**TASK OBJECTIVE:** Scan the entries for the word "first", and copy every line where it appears.

**ENTRIES PROVIDED:**

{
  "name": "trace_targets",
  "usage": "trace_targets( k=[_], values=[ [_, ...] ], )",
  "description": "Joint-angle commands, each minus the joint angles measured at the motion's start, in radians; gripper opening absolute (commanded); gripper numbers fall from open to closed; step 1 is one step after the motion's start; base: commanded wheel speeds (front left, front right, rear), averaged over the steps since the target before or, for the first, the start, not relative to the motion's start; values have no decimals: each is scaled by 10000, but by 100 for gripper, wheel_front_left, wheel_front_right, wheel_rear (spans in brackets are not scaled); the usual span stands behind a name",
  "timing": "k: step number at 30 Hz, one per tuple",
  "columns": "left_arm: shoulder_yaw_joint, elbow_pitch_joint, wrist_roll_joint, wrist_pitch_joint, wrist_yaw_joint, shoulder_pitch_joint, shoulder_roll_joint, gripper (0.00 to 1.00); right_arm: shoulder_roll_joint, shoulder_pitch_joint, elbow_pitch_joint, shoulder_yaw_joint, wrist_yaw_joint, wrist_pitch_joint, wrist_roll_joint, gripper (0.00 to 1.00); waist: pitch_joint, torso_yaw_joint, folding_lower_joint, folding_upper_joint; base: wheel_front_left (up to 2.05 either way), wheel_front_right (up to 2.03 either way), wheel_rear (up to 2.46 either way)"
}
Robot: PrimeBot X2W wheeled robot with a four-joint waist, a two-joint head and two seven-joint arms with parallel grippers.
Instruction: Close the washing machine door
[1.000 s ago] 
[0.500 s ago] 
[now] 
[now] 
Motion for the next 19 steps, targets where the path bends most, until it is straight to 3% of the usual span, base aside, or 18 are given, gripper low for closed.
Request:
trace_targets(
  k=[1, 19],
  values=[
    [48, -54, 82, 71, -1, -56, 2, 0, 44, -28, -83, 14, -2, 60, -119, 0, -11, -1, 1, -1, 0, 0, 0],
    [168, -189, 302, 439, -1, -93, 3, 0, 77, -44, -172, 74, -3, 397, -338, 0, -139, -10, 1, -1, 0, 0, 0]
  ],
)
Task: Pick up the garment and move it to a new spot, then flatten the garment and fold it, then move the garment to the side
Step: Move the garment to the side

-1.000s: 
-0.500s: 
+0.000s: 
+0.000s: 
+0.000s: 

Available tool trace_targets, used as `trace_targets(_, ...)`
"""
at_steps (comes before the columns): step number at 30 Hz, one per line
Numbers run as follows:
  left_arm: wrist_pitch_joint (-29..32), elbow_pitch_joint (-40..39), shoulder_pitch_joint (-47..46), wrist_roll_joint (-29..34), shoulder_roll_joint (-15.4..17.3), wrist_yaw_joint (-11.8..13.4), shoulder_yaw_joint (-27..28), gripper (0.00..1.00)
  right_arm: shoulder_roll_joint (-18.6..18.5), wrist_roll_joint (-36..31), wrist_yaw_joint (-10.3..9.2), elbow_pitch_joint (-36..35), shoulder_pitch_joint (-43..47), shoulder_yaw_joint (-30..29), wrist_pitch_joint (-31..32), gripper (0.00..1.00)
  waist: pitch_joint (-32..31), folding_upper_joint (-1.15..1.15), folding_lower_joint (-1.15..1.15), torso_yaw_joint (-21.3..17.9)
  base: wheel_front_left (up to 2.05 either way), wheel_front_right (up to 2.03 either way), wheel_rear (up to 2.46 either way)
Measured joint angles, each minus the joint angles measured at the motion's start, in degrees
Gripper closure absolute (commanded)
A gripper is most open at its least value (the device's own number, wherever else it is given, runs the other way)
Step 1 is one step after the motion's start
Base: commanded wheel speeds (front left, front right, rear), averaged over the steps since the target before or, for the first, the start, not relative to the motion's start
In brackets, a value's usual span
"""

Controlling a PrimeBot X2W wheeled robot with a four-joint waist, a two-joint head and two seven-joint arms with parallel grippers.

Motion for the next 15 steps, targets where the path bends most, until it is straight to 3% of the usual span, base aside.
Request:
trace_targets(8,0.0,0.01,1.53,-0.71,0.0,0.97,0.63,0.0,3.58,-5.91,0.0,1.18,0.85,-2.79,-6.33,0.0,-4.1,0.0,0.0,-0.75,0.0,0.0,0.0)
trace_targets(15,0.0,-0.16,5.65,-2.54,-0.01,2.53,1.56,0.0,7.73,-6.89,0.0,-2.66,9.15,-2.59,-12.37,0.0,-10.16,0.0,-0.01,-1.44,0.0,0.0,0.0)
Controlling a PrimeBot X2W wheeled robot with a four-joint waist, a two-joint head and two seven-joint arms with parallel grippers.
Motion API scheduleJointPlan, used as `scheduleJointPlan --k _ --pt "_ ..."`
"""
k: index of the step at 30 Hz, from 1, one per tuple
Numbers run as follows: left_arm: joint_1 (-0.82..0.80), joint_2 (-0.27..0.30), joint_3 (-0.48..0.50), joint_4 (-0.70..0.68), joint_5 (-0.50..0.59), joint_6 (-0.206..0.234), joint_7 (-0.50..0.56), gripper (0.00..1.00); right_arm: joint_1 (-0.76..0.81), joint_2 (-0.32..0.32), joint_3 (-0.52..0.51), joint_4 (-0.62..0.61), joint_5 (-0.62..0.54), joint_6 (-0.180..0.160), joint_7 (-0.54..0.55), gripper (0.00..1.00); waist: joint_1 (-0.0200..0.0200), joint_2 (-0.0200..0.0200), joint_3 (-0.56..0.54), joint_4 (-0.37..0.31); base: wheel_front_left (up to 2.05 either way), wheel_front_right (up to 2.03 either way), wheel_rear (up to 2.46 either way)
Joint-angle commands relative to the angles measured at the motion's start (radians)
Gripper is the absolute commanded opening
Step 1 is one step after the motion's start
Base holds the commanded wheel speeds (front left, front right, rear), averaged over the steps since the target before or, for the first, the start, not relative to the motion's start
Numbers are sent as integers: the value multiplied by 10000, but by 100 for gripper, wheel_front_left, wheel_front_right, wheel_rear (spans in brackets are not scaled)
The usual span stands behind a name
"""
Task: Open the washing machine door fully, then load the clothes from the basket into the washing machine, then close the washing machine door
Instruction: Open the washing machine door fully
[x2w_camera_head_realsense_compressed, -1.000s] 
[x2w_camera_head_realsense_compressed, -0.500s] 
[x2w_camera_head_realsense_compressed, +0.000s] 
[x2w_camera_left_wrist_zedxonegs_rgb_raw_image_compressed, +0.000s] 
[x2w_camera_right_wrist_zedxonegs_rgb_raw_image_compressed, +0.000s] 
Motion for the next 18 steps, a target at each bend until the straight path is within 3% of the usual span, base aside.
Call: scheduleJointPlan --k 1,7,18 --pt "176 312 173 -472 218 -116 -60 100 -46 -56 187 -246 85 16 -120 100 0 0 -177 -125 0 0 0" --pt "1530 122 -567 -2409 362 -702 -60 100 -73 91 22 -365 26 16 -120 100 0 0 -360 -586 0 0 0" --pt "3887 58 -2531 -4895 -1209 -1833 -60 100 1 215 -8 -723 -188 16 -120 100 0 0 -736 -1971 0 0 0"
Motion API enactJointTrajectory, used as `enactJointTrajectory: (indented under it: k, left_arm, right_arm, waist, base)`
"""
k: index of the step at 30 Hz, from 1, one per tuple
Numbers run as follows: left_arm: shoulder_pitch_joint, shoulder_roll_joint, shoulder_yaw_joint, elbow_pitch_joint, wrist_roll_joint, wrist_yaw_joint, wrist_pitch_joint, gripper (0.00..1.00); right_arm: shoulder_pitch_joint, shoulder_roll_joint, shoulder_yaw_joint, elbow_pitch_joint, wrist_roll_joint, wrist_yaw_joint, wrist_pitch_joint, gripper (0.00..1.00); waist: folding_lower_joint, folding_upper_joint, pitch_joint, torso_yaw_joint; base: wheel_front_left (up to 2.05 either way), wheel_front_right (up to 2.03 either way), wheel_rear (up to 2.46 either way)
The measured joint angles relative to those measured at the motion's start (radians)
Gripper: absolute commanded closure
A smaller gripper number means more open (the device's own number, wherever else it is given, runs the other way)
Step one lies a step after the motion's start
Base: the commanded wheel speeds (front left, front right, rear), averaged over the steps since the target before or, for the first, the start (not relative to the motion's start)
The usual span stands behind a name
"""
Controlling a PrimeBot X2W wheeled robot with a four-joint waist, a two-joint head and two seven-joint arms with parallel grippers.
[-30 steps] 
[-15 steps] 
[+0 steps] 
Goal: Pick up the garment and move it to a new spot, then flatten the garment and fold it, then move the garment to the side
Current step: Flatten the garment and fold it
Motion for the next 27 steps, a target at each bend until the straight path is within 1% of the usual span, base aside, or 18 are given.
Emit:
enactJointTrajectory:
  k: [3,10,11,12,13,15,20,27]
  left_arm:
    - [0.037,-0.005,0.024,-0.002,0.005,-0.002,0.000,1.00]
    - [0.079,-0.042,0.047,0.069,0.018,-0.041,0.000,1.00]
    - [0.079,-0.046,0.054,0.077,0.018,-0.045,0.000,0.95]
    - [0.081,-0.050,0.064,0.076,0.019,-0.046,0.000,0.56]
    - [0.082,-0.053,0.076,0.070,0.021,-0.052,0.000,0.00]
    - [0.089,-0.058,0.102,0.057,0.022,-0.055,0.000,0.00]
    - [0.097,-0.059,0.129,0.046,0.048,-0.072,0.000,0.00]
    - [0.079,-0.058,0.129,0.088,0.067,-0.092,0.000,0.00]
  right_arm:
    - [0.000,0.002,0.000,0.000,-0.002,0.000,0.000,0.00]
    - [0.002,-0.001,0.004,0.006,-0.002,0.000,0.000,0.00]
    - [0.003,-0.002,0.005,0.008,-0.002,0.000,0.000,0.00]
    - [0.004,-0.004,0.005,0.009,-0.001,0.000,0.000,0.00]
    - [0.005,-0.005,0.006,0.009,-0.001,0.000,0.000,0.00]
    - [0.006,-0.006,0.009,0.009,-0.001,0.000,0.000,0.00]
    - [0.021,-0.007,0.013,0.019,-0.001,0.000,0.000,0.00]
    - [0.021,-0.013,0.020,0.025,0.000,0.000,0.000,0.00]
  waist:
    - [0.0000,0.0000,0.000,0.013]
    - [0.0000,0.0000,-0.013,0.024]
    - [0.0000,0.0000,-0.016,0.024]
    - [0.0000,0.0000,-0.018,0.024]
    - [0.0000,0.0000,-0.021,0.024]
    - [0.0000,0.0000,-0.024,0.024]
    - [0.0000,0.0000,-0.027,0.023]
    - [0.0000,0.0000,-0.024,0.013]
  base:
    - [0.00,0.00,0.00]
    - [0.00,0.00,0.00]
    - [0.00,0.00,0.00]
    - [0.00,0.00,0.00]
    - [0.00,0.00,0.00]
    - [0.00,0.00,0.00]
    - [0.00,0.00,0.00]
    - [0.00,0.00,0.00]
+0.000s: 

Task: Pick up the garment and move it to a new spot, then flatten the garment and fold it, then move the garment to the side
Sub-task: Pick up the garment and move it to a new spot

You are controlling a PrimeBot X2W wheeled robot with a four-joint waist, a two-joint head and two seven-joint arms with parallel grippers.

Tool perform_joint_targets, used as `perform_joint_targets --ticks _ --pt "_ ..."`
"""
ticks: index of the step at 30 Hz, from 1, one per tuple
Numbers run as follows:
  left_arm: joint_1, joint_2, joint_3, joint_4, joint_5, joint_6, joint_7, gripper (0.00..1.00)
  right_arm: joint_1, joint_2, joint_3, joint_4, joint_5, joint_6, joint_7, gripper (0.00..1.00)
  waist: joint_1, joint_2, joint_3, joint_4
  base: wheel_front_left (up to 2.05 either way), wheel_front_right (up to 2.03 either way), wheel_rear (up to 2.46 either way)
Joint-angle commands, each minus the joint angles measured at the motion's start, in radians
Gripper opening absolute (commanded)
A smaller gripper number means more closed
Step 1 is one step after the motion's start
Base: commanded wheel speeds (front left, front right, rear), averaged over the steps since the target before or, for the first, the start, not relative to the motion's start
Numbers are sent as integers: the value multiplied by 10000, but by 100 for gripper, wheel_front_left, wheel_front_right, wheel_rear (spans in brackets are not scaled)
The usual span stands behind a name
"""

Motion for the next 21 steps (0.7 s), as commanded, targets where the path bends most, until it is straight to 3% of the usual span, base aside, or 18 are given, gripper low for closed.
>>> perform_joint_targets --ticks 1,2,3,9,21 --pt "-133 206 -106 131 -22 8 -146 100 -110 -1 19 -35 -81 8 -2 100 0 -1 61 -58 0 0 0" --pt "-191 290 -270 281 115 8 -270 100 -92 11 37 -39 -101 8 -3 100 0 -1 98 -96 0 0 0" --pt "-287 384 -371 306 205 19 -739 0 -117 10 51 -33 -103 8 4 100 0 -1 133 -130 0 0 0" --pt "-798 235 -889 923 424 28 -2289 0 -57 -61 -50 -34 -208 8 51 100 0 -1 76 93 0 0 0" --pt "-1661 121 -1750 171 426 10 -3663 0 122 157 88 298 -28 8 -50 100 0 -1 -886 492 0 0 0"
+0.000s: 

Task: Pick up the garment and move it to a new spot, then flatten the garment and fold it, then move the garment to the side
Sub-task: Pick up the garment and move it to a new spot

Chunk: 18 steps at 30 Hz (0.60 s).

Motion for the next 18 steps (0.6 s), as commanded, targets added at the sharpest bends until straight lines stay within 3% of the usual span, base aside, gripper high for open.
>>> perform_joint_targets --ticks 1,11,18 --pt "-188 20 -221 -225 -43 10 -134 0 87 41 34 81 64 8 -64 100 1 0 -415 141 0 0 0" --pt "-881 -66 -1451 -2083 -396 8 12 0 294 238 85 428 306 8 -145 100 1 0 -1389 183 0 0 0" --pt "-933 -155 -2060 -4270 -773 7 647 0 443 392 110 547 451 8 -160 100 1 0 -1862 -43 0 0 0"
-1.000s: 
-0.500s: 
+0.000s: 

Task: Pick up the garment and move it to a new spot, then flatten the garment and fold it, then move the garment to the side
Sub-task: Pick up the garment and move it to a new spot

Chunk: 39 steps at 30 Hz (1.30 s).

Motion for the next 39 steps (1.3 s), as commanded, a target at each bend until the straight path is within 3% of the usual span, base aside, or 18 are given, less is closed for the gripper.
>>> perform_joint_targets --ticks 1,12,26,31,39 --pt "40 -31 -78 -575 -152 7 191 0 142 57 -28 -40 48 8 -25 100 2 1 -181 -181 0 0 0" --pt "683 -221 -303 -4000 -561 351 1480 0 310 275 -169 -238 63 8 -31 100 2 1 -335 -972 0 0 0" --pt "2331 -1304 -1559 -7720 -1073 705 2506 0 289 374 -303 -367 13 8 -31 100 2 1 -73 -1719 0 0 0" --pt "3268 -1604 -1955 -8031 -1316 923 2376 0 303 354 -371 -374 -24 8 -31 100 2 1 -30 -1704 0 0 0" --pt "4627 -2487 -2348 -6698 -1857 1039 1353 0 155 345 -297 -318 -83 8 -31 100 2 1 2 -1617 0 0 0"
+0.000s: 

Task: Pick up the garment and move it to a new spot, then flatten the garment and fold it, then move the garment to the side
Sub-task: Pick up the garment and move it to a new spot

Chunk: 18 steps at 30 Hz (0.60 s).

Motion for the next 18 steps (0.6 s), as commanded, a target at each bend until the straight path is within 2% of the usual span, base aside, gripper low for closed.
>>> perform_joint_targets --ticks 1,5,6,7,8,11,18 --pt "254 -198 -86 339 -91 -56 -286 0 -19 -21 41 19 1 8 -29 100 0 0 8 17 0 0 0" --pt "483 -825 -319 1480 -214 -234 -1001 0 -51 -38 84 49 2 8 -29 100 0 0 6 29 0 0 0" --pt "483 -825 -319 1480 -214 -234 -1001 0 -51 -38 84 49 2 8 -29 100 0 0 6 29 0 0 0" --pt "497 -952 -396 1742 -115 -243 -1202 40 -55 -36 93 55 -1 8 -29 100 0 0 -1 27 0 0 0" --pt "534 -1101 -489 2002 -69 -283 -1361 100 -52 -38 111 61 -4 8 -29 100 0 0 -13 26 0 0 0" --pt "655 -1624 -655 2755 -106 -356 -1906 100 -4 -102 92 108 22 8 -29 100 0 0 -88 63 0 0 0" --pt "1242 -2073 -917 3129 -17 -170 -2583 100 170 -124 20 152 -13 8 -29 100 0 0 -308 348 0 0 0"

**ANSWER TO THE EXERCISE:**
  "description": "Joint-angle commands, each minus the joint angles measured at the motion's start, in radians; gripper opening absolute (commanded); gripper numbers fall from open to closed; step 1 is one step after the motion's start; base: commanded wheel speeds (front left, front right, rear), averaged over the steps since the target before or, for the first, the start, not relative to the motion's start; values have no decimals: each is scaled by 10000, but by 100 for gripper, wheel_front_left, wheel_front_right, wheel_rear (spans in brackets are not scaled); the usual span stands behind a name",
Base: commanded wheel speeds (front left, front right, rear), averaged over the steps since the target before or, for the first, the start, not relative to the motion's start
Base holds the commanded wheel speeds (front left, front right, rear), averaged over the steps since the target before or, for the first, the start, not relative to the motion's start
Base: the commanded wheel speeds (front left, front right, rear), averaged over the steps since the target before or, for the first, the start (not relative to the motion's start)
Base: commanded wheel speeds (front left, front right, rear), averaged over the steps since the target before or, for the first, the start, not relative to the motion's start

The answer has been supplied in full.